Confindustria Genova e Confindustria Alessandria hanno presentato una proposta di sviluppo dell’attività siderurgica e industriale legata agli stabilimenti dell’ex Ilva di Genova Cornigliano e Novi Ligure.
La proposta di Confindustria
Partendo da una analisi dell’evoluzione storica, fino alla situazione attuale, Confindustria sottolinea che, dopo 25 anni di obiettivi parzialmente raggiunti per quanto riguarda lo sviluppo dell’industria e in generale dell’economia e dell’occupazione, l’Accordo di Programma del 1999 dovrebbe essere modificato chiedendo entro il 2026 la restituzione di tutto il diritto di superficie alla Società per Cornigliano.
Secondo quanto indicato nel documento, lo Stato dovrebbe dare alla Società attualmente Commissariata il compito di procedere alla bonifica delle aree da restituirsi prima del 2065, salvo gli impianti e gli stabilimenti che rimarranno a Genova Cornigliano. “Gli impianti esistenti e in buono stato (decapaggio e zincatura) possono rimanere in stretto contatto logistico con lo stabilimento di Novi Ligure – spiegano da Confindustia -, dove svilupparsi con ottime prospettive anche con quegli impianti per altri prodotti e mercati molto importanti per l’Italia (es. banda stagnata e lamierino magnetico)”.
Inoltre, lo Stato dovrebbe separare la trattativa con Taranto da quella per Cornigliano e Novi Ligure, non escludendo che chiunque possa vincere entrambe le gare, cogliendo economia di scala, ma dipenderà da trattative diverse, separate anche da diversi e ulteriori obiettivi. A tal proposito, l’eventuale definitiva acquisizione degli asset del Gruppo da parte di Flacks non pregiudicherebbe l’attuazione del pian, in quanto un ulteriore passaggio di proprietà ad altro produttore di acciaio sarebbe in linea con la natura finanziaria dell’acquisitore stesso.
Il documento, infatti, prevede un rafforzamento della Società per Cornigliano S.p.A. che potrebbe essere estesa a entrambi gli stabilimenti aggiungendo ai soci attuali Regione Piemonte, Comune di Novi Ligure e Provincia di Alessandria. Le banchine lato Polcevera e canale di calma sarebbero in diretta gestione dell’Autorità Portuale del Mar Ligure Occidentale asservite a funzioni siderurgiche, industriali, energetiche e logistiche portuali. Società per Cornigliano S.p.A., inoltre, gestirebbe l’offerta all’insediamento con diritto di superficie sia al settore siderurgico, sia a quello industriale (diretto e indiretto), sia a quello di miglioramento dell’assetto infrastrutturale e cittadino a completamento.
Il nuovo Accordo di Programma, infine, potrebbe anche prevedere Lavori Socialmente Utili per utilizzare transitoriamente occupazione per dipendenti siderurgici.

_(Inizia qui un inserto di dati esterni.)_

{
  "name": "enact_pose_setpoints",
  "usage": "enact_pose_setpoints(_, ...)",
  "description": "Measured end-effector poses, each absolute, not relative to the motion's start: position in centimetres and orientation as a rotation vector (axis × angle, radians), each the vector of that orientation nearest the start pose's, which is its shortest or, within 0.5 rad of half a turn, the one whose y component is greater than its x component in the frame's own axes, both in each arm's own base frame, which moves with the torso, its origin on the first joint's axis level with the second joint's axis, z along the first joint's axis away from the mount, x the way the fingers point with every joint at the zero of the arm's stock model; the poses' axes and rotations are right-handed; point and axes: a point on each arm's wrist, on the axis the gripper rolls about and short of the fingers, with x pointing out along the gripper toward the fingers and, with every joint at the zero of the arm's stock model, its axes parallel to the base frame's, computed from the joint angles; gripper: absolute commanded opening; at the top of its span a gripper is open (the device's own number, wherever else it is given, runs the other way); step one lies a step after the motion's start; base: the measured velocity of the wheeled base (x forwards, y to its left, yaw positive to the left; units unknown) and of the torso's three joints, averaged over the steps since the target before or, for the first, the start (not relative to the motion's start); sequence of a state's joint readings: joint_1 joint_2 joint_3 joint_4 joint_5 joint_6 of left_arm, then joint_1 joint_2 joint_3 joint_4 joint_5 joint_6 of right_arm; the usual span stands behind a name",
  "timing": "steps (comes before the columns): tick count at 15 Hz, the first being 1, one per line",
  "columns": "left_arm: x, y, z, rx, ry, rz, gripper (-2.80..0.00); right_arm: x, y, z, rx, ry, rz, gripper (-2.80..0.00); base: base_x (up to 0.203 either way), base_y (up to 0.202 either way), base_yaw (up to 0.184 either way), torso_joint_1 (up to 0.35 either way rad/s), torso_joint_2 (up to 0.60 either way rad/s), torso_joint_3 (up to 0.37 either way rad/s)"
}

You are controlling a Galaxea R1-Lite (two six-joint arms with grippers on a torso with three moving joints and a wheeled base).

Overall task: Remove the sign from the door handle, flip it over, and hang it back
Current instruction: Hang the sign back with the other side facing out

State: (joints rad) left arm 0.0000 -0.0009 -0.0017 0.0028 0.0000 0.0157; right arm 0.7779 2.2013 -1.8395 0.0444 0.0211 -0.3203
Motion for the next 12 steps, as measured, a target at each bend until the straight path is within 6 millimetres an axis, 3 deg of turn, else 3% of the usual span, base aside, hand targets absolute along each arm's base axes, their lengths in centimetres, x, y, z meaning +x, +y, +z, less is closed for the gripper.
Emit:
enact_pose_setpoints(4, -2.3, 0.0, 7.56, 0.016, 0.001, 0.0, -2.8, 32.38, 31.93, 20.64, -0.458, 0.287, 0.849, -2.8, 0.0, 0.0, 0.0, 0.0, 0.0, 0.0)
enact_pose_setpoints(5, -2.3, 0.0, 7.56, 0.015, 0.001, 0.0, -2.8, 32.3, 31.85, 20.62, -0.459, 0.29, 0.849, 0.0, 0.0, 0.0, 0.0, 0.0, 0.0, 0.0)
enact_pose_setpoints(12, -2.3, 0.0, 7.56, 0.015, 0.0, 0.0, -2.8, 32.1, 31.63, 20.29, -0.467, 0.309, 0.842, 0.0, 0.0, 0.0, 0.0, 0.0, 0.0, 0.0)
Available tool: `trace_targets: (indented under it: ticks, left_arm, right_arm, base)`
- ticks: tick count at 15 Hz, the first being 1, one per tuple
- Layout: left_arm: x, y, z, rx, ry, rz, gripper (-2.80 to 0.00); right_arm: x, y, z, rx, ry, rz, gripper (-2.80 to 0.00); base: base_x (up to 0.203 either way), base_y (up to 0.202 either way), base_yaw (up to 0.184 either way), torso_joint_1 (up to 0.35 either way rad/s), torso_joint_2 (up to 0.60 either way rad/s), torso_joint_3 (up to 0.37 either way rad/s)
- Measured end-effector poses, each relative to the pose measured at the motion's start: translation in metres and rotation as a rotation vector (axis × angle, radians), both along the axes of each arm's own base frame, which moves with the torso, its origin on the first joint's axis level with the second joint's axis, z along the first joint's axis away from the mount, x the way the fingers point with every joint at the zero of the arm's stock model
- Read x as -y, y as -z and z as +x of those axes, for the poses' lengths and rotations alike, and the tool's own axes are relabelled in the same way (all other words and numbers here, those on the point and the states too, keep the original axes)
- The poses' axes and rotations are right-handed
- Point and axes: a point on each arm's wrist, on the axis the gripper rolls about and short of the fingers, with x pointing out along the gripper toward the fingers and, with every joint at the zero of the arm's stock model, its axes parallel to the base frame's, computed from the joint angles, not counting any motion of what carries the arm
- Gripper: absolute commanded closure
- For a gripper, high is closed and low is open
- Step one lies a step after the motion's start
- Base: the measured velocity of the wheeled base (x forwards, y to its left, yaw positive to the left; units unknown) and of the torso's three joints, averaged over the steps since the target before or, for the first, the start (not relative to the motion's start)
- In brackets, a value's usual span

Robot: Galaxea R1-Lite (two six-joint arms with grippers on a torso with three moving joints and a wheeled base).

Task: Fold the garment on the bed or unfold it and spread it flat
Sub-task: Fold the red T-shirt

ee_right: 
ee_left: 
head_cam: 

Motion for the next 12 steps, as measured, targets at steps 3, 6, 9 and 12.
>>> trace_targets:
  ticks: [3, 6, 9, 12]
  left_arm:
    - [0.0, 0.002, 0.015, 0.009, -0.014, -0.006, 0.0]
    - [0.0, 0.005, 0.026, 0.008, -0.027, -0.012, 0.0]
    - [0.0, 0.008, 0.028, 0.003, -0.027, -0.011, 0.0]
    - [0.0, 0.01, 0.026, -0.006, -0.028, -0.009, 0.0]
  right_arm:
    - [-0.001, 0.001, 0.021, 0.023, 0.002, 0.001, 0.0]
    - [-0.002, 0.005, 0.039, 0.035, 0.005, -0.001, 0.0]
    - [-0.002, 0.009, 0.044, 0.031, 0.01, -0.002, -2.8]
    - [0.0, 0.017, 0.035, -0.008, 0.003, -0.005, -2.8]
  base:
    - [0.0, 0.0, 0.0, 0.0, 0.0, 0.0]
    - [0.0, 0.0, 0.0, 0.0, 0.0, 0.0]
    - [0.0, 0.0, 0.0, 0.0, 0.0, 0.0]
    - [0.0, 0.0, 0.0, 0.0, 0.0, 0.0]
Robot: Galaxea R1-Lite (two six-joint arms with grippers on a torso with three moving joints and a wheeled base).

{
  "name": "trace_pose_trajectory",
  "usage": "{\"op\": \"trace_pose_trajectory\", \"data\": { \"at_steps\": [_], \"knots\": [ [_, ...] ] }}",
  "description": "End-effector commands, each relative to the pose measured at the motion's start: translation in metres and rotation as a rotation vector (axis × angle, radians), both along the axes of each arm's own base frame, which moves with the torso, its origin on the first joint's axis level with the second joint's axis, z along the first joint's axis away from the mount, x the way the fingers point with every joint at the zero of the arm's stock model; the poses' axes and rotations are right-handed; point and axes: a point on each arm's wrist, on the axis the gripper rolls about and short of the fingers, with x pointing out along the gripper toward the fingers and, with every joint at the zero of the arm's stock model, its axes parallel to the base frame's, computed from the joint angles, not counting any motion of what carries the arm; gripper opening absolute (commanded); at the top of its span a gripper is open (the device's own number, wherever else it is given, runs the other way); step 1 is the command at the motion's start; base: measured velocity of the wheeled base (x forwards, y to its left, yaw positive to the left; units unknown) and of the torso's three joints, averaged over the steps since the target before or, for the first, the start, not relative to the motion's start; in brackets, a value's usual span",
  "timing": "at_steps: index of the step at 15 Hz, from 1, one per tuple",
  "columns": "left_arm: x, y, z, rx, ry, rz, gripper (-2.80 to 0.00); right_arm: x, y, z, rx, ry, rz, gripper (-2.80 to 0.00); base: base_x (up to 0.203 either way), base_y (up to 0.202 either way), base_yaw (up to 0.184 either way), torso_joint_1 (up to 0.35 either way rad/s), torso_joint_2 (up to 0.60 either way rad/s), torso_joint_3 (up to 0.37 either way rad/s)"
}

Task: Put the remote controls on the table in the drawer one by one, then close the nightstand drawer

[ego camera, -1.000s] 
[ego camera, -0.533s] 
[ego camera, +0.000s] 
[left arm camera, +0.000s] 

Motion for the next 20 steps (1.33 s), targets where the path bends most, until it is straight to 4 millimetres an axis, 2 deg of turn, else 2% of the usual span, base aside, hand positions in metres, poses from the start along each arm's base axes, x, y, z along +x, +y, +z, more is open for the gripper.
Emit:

Per quanto riguarda Novi Ligure, “la vocazione manifatturiera dell’area e il potenziamento ferroviario grazie al Terzo Valico dei Giovi rendono invece evidente la necessità non solo di conservare, ma possibilmente espandere l’attività dello stabilimento”, aggiungono da Confindustria.
Per questo motivo, le direttrici d’investimento dovrebbero necessariamente tendere a rilanciare la focalizzazione sul mercato automotive avviando i necessari ammodernamenti alle linee produttive (CAPL in primis) per produrre acciai altoresistenziali AHSS di terza generazione. Sarebbe fondamentale, inoltre, per Confindustria svincolarsi dalla dipendenza dall’area a caldo di Taranto, facendo leva sulle buone connessioni ferroviarie (in ulteriore miglioramento) e la vicinanza al porto di Genova. “Per servire il mercato automotive è necessario un rigoroso rispetto dei tempi di consegna richiesta, pena l’esclusione dalla supply chain. Se anche la vicenda di Taranto si avviasse a una conclusione positiva, non si può trascurare che un ammodernamento della sua area a caldo si svilupperà necessariamente su molti anni, peraltro con un potenziale abbassamento della qualità dell’acciaio dovuto al passaggio da altoforno a forno elettrico”.
Una volta rinsaldati i rapporti con il mercato auto, sarebbe opportuno avviare nuovi investimenti per la produzione di lamierino magnetico. “Aprire questo mercato, oltre che per gli acciai Grain Oriented (GO) necessari ai trasformatori, avviando una produzione per acciai Non Grain Oriented (NGO), soddisferebbe anche i produttori di motori elettrici, presenti in gran numero in Italia nonostante l’assenza di produzione di materia prima. Inoltre, a seconda dell’evoluzione dello stabilimento di Genova, le aree di Novi sarebbero interessanti anche per eventuali spostamenti di linee produttive di difficile sviluppo futuro nel capoluogo ligure”.